Drawing on the resources, knowledge, and expertise of each of the foundations, PAD will initially focus on supporting projects aimed at:
- Developing research and technology to increase understanding of the priority viruses and help identify and validate targets within the three target virus families
- Identifying new chemical matter, including by compound library screening and structure-guided drug design, and optimizing antiviral lead compounds through medicinal chemistry and focused biological research
- Advancing promising antiviral candidates through phase 1 human safety and pharmacokinetic studies
- Stimulating cutting-edge, high-risk technology that has the potential to transform and accelerate future antiviral drug discovery
“We see this as a promising opportunity to address one of the most severe risks to global welfare,” said Alexander Berger, co-CEO of Open Philanthropy. “Given the significant and perhaps unprecedented potential for harm from pandemic viruses, we are especially interested in breakthrough research that applies to a wide swath of pathogen types.”

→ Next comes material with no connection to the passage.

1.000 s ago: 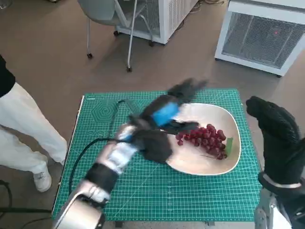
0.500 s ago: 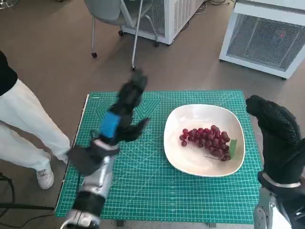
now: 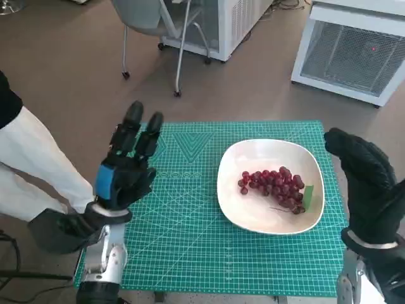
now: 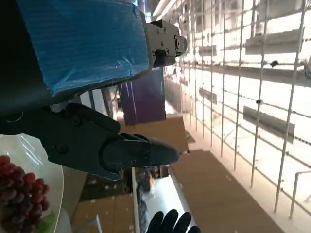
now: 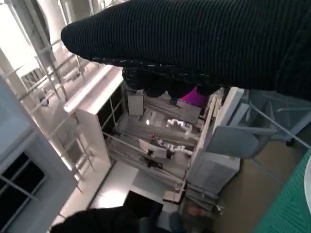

The COVID-19 pandemic has shown that global health security cannot be achieved in silos and will require contributions from the public and private sectors. Through PAD, the funders will collaborate with governments, academic institutions, and private-sector funders to de-risk promising antiviral candidates—increasing their probability of advancing to the clinical stage.
“The COVID-19 pandemic will eventually come to an end, but the urgency of investing in the necessary tools to prevent and stop pandemics will only continue to grow,” said Trevor Mundel, president of Global Health at the Bill & Melinda Gates Foundation. “Ensuring antivirals can be deployed on short notice and at low cost to everyone who needs them is a critical step if we are to be prepared for the next pandemic. We look forward to collaborating with other funders from across public, private, and nonprofit sectors to accelerate this important initiative with equitable access at its core.”
PAD funding partners will use a variety of models, including direct grants and requests for proposals (RFPs), within defined research topics. The first RFP will be announced during the International Conference on Antiviral Research (ICAR) in Seattle, Washington, March 21-25. The focus of the first RFP will be henipavirus, a subfamily of paramyxovirus that includes Nipah virus—a pathogen with an estimated fatality rate of 40% to 75%.